ASSIGNED TASK:
Print the listing below exactly, minus its pictures.
DATA SHOWN: Begin
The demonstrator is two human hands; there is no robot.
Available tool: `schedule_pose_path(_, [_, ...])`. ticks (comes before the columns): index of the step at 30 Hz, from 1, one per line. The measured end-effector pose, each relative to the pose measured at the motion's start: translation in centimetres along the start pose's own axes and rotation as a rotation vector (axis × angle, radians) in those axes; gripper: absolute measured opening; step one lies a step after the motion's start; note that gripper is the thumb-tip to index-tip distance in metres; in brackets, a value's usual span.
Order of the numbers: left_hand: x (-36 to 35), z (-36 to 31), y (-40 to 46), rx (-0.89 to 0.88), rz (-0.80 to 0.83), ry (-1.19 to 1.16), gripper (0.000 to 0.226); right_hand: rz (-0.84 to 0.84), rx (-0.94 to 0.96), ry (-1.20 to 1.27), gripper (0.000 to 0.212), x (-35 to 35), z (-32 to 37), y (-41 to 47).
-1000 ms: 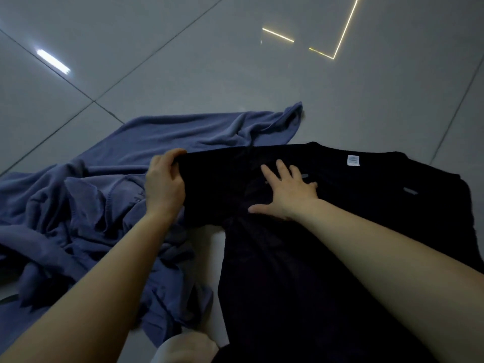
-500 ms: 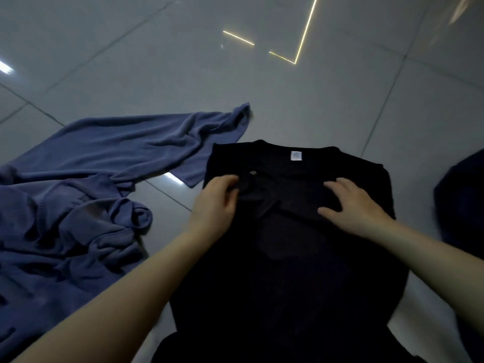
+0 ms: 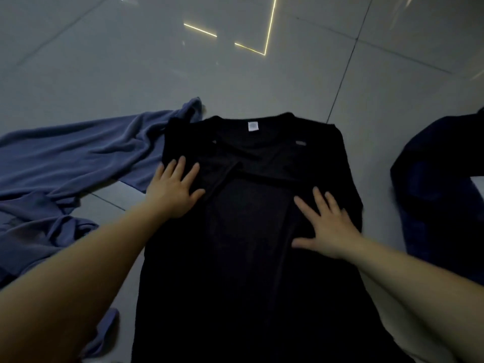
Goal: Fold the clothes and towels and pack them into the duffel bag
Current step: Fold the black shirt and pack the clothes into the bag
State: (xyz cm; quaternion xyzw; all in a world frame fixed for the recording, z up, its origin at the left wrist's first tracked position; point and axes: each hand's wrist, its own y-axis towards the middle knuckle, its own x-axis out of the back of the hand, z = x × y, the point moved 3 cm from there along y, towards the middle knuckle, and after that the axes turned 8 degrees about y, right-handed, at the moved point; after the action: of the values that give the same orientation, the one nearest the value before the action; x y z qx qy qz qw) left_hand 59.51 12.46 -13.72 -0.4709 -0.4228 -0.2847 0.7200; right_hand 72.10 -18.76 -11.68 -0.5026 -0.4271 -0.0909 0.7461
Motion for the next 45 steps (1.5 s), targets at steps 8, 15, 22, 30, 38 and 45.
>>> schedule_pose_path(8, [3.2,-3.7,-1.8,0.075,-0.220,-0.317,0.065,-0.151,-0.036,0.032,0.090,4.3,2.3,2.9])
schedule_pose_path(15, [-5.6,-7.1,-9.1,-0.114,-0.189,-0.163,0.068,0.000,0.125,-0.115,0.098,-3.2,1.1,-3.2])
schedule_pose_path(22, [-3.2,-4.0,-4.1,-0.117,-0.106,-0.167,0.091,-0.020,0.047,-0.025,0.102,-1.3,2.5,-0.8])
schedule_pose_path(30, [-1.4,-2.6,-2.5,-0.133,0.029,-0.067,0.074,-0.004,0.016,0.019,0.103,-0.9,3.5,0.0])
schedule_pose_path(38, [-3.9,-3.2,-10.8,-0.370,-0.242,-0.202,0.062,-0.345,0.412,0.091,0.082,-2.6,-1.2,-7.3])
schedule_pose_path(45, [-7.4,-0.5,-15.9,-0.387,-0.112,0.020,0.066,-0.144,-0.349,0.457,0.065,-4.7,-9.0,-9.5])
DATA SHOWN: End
RESPONSE BOX:
The demonstrator is two human hands; there is no robot.
Available tool: `schedule_pose_path(_, [_, ...])`. ticks (comes before the columns): index of the step at 30 Hz, from 1, one per line. The measured end-effector pose, each relative to the pose measured at the motion's start: translation in centimetres along the start pose's own axes and rotation as a rotation vector (axis × angle, radians) in those axes; gripper: absolute measured opening; step one lies a step after the motion's start; note that gripper is the thumb-tip to index-tip distance in metres; in brackets, a value's usual span.
Order of the numbers: left_hand: x (-36 to 35), z (-36 to 31), y (-40 to 46), rx (-0.89 to 0.88), rz (-0.80 to 0.83), ry (-1.19 to 1.16), gripper (0.000 to 0.226); right_hand: rz (-0.84 to 0.84), rx (-0.94 to 0.96), ry (-1.20 to 1.27), gripper (0.000 to 0.212), x (-35 to 35), z (-32 to 37), y (-41 to 47).
-1000 ms: 
-500 ms: 
+0 ms: 
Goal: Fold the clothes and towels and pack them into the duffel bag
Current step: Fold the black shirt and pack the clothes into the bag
State: (xyz cm; quaternion xyzw; all in a world frame fixed for the recording, z up, its origin at the left wrist's first tracked position; point and axes: each hand's wrist, its own y-axis towards the middle knuckle, its own x-axis out of the back of the hand, z = x × y, the point moved 3 cm from there along y, towards the middle knuckle, and after that the axes turned 8 degrees about y, right-handed, at the moved point; after the action: of the values that give the same orientation, the one nearest the value before the action; x y z qx qy qz qw) left_hand 59.51 12.46 -13.72 -0.4709 -0.4228 -0.2847 0.7200; right_hand 72.10 -18.76 -11.68 -0.5026 -0.4271 -0.0909 0.7461
Motion for the next 45 steps (1.5 s), targets at steps 8, 15, 22, 30, 38 and 45.
>>> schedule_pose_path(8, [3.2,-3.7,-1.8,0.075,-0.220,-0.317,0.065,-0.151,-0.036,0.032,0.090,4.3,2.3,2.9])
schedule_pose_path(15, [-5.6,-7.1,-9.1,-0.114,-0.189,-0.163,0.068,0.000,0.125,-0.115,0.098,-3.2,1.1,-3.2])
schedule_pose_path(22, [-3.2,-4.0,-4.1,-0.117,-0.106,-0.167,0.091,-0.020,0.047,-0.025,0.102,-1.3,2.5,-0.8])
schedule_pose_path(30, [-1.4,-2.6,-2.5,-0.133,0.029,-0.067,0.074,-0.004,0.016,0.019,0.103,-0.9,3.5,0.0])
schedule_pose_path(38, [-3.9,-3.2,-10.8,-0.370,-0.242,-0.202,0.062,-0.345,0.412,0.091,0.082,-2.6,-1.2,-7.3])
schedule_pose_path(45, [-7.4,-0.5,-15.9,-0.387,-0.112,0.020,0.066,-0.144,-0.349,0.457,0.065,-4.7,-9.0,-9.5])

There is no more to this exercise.